2. Failure to State a Claim Upon Which Relief Can Be Granted
Federal Rule of Civil Procedure 12(b)(6) provides that a defendant may move to dismiss a claim for "failure to state a claim upon which relief can be granted." Fed.R.Civ.P. 12(b)(6) (2007). "The court's function on a Rule 12(b)(6) motion is not to weigh potential evidence that the parties might present at trial, but to assess whether the plaintiff's complaint alone is legally sufficient to state a claim for which relief may be granted." Dubbs v. Head Start, Inc., 336 F.3d 1194, 1201 (10th Cir. 2003) (citations and quotation marks omitted).
"A court reviewing the sufficiency of a complaint presumes all of plaintiff's factual allegations are true and construes them in the light most favorable to the plaintiff." Hall v. Bellmon, 935 F.2d 1106, 1198 (10th Cir. 1991). "To survive a motion to dismiss, a complaint must contain sufficient factual matter, accepted as true, to state a claim to relief that is plausible on its face.'" Ashcroft v. Iqbal, 556 U.S. 662, 129 S.Ct. 1937, 1949 (2009) (citing Bell Atlantic Corp. v. Twombly, 550 U.S. 544, 570 (2007)). Plausibility, in the context of a motion to dismiss, means that the plaintiff pleaded facts which allow "the court to draw the reasonable inference that the defendant is liable for the misconduct alleged." Id. The Iqbal evaluation requires two prongs of analysis. First, the court identifies "the allegations in the complaint that are not entitled to the assumption of truth, " that is, those allegations which are legal conclusion, bare assertions, or merely conclusory. Id. at 1949-51. Second, the Court considers the factual allegations "to determine if they plausibly suggest an entitlement to relief." Id. at 1951. If the allegations state a plausible claim for relief, such claim survives the motion to dismiss. Id. at 1950.

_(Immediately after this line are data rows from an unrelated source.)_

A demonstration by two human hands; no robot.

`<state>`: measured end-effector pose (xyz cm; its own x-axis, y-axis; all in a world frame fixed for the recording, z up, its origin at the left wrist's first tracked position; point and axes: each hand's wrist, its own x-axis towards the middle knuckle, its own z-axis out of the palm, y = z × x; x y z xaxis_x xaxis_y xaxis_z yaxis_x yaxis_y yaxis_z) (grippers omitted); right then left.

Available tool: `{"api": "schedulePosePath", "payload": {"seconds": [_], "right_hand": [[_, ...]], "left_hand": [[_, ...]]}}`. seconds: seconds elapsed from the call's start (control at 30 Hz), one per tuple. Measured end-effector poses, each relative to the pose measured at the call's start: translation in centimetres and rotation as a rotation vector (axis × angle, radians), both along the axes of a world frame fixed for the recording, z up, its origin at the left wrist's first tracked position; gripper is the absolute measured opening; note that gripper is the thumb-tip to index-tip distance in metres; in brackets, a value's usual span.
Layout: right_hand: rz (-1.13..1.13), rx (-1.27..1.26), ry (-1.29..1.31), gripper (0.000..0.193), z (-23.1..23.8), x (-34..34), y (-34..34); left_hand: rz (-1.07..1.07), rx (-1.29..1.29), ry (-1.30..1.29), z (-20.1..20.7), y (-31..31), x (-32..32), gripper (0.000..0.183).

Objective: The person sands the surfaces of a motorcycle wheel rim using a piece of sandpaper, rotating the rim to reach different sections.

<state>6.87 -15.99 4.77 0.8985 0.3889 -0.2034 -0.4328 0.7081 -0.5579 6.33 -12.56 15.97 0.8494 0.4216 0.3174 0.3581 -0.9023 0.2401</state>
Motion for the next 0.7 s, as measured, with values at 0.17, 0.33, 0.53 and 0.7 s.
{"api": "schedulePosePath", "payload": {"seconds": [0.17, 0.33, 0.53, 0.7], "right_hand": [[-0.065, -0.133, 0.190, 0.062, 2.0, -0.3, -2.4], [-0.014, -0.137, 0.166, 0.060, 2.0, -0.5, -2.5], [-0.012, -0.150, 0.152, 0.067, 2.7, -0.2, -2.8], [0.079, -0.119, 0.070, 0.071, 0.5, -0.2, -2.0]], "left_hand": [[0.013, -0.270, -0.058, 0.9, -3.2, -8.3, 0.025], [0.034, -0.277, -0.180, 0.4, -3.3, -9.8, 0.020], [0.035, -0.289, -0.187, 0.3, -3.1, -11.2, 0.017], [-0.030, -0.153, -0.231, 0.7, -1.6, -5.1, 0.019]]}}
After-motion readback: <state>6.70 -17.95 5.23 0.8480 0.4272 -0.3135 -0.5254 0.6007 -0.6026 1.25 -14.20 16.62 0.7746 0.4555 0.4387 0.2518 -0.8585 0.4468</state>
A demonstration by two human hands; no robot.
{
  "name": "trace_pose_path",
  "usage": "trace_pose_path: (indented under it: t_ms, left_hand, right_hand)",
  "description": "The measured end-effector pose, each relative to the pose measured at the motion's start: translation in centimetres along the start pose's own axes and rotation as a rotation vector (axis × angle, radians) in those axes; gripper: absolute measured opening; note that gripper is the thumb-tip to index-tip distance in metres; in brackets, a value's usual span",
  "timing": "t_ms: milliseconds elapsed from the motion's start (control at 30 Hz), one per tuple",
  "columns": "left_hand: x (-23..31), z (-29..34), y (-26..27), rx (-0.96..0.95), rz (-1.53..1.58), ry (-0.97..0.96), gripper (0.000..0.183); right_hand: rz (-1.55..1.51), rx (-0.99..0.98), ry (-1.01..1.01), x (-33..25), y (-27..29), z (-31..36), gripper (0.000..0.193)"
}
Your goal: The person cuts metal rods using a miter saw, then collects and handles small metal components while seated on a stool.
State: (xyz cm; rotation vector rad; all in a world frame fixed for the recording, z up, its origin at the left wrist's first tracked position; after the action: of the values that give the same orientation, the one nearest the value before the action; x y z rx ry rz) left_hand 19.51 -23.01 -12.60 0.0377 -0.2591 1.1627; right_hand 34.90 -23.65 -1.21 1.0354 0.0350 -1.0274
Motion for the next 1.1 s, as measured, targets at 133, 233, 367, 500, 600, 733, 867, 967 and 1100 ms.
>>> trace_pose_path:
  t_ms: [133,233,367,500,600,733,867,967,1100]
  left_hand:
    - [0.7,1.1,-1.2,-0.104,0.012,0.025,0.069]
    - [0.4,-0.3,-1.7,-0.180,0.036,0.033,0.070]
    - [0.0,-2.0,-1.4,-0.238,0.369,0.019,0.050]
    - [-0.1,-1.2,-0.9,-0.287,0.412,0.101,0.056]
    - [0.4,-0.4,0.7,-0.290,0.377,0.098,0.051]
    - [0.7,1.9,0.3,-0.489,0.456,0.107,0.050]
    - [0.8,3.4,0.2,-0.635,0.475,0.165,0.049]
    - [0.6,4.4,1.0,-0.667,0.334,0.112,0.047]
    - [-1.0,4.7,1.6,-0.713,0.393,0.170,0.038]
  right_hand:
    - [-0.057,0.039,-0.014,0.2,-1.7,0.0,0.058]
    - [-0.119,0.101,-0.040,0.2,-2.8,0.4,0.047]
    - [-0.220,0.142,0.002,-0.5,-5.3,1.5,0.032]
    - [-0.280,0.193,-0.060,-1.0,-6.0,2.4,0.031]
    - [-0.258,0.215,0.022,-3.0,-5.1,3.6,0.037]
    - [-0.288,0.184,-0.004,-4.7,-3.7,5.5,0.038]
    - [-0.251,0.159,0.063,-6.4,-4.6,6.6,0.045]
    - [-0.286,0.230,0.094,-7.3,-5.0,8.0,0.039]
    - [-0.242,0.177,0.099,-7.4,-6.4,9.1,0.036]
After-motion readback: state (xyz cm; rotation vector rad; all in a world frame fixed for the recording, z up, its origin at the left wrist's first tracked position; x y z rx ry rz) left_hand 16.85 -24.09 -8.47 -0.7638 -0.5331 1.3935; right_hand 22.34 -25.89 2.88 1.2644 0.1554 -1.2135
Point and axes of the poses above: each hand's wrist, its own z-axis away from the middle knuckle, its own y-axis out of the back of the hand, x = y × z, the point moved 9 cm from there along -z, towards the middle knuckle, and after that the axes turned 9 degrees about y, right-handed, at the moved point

Notwithstanding, the court need not accept conclusory allegations without supporting factual averments. Southern Disposal, Inc., v. Texas Waste, 161 F.3d 1259, 1262 (10th Cir. 1998). "[T]he tenet that a court must accept as true all of the allegations contained in a complaint is inapplicable to legal conclusions. Threadbare recitals of the elements of a cause of action, supported by mere conclusory statements, do not suffice." Iqbal, 129 S.Ct. at 1940. Moreover, "[a] pleading that offers labels and conclusions' or a formulaic recitation of the elements of a cause of action will not do.' Nor does the complaint suffice if it tenders naked assertion[s]' devoid of further factual enhancement.'" Id. at 1949 (citation omitted). "Where a complaint pleads facts ...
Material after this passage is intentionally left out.